The bill allowed exceptions for matters deemed “time-sensitive,” but that phrase sparked concerns.
That wording is “just too vague,” Jason Morgan, an attorney and parliamentarian, testified at the hearing. He suggested the vagueness could create confusion and opportunities for abuse by local officials.
Megan Rhyne, executive director of the Virginia Coalition for Open Government, told legislators the original wording had referred to “emergency” actions, but that word was seen as problematic for its negative connotations.
The Virginia Coalition for Open Government, a nonprofit that advocates for transparency and access to local and state government proceedings, worked with Ebbin and other organizations to develop and refine the legislation. In the end, the bill secured support from groups as varied as the Virginia Municipal League and the Virginia Press Association.
But after the measure passed the Senate, Fairfax and Arlington leaders voiced trepidation.

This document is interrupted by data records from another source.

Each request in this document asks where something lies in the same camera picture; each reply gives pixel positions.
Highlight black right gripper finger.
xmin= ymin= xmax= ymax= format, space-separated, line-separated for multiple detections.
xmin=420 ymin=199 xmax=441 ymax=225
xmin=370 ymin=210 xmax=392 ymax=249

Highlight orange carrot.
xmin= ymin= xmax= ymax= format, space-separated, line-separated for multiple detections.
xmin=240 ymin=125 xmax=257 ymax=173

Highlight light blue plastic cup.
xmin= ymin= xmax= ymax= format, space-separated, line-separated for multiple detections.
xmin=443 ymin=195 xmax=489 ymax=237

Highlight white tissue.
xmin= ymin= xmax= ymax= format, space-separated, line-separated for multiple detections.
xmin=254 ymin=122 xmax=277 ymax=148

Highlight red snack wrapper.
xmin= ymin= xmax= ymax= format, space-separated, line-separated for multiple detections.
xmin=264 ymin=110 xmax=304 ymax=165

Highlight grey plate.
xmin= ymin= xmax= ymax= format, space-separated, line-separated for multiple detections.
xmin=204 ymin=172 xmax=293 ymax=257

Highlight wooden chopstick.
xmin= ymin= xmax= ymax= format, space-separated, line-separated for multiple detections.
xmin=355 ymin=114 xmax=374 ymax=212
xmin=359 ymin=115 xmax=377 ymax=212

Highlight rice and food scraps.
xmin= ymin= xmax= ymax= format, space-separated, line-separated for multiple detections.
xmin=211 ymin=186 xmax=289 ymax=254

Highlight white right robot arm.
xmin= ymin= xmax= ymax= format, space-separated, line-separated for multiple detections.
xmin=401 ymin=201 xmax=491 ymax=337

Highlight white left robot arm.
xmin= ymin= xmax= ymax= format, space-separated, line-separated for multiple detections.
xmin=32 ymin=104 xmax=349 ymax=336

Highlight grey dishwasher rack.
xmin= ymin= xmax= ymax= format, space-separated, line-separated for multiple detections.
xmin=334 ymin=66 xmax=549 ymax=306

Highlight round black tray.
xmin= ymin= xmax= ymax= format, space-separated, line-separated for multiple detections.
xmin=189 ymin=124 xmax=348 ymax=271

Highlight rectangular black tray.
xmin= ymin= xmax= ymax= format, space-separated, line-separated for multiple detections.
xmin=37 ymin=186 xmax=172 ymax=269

In Arlington County, officials took issue with provisions related to actions taken in executive sessions. They ultimately took a neutral position on the bill after Ebbin agreed to language changes that seemed to be a “workable solution,” Rhyne said.
Fairfax County government officials, however, opposed the legislation in its entirety. The county’s top lobbyist, Claudia Arko, told the House subcommittee that Ebbin had “listened to our concerns,” but the measure still made the Board of Supervisors uneasy.
Though “meant to be flexible,” the language could prove legally problematic for localities if any actions taken under its authority were later challenged in court, Arko said.
“It gives us a lot of concern about unintended consequences,” Arko said.
She pointed to a Virginia Supreme Court ruling in 2023 that invalidated Fairfax County’s massive zoning ordinance rewrite.
Justices ruled that county officials have violated sections of open-meetings laws during the adoption process, which took place in 2021 during the Covid crisis. The Fairfax County Board of Supervisors had to go back, hold new hearings and adopt the revisions again — a time-consuming process.
“There were other similar situations” in jurisdictions across Virginia, Arko noted, making local government leaders unsure about how their actions might later be interpreted by judges.
At the hearing, Arko asked that the state FOIA council look at the proposal and come back with recommendations. Rhyne told FFXnow she was frustrated by state legislators agreeing to the request.
“I am disappointed that this is going to the FOIA Council, because opposition from Fairfax did not get raised until this past Friday after the bill went through the Senate unanimously,” Rhyne said. “Then, we addressed Arlington‘s concerns in the substitute, but they didn’t support the bill. I wish we could have delivered some protection against last-minute actions this year, instead of waiting another year during the FOIA Council study.”